##### Information shown #####
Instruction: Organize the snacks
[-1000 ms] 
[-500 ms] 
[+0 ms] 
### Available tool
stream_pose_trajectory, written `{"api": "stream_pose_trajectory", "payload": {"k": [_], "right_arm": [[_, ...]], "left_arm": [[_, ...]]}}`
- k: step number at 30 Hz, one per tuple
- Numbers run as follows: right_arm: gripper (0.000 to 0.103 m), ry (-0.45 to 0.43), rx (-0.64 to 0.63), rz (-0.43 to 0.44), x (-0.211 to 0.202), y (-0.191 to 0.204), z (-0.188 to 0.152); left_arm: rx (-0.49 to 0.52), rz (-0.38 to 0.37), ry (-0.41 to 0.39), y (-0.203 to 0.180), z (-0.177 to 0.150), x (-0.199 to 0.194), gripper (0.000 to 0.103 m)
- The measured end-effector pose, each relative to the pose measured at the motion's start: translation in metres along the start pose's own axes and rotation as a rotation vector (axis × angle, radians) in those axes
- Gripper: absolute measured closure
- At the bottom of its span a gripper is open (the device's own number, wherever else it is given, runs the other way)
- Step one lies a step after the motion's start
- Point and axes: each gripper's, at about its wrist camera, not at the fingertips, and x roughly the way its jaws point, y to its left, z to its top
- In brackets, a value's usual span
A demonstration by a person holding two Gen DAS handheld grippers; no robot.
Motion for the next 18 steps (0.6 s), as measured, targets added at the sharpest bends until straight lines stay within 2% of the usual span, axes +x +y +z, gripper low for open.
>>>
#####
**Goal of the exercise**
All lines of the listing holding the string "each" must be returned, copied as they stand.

**Answer section**
- The measured end-effector pose, each relative to the pose measured at the motion's start: translation in metres along the start pose's own axes and rotation as a rotation vector (axis × angle, radians) in those axes
- Point and axes: each gripper's, at about its wrist camera, not at the fingertips, and x roughly the way its jaws point, y to its left, z to its top

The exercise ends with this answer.